• _The problem_
Whenever "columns" occurs in a line of the material, list that line.

• _Data block_
• • •
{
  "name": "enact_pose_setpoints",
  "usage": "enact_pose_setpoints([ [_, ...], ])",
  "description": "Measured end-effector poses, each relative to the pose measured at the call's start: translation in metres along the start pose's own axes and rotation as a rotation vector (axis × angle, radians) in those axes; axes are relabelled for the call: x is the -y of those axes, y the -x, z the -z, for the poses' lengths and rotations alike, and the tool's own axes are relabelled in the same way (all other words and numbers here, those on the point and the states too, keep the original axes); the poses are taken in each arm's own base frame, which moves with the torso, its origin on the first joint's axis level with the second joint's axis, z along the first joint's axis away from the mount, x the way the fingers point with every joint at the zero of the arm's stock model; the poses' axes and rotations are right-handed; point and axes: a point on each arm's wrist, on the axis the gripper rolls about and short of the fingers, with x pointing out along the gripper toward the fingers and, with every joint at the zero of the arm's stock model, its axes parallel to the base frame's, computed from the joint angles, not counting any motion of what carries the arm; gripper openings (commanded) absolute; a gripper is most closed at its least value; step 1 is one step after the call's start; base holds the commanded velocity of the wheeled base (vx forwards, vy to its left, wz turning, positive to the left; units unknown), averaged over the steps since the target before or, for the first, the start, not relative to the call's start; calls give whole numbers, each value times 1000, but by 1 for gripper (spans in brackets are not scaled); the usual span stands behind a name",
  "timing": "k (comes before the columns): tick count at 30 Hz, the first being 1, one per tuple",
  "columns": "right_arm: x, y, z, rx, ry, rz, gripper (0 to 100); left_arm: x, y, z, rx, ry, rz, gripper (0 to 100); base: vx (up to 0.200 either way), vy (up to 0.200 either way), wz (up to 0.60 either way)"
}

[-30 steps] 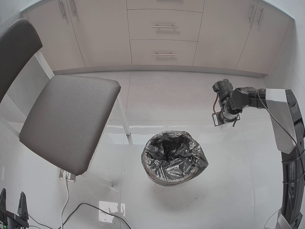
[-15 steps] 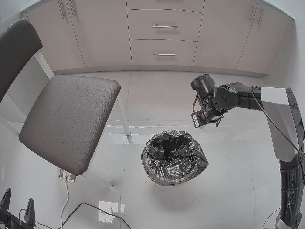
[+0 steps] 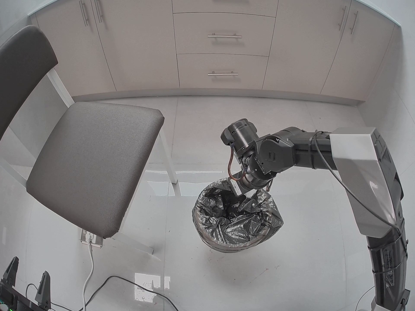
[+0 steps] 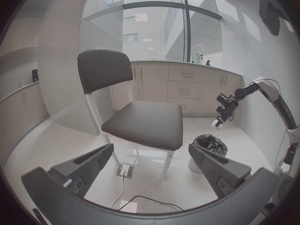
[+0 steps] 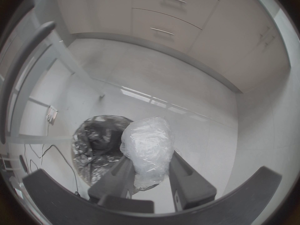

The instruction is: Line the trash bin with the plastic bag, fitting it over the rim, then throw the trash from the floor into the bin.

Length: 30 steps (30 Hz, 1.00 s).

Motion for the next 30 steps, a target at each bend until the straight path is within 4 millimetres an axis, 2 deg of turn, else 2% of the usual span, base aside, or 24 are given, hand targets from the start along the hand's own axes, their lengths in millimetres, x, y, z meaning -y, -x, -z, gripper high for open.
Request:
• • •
• _Output for this task_
  "timing": "k (comes before the columns): tick count at 30 Hz, the first being 1, one per tuple",
  "columns": "right_arm: x, y, z, rx, ry, rz, gripper (0 to 100); left_arm: x, y, z, rx, ry, rz, gripper (0 to 100); base: vx (up to 0.200 either way), vy (up to 0.200 either way), wz (up to 0.60 either way)"

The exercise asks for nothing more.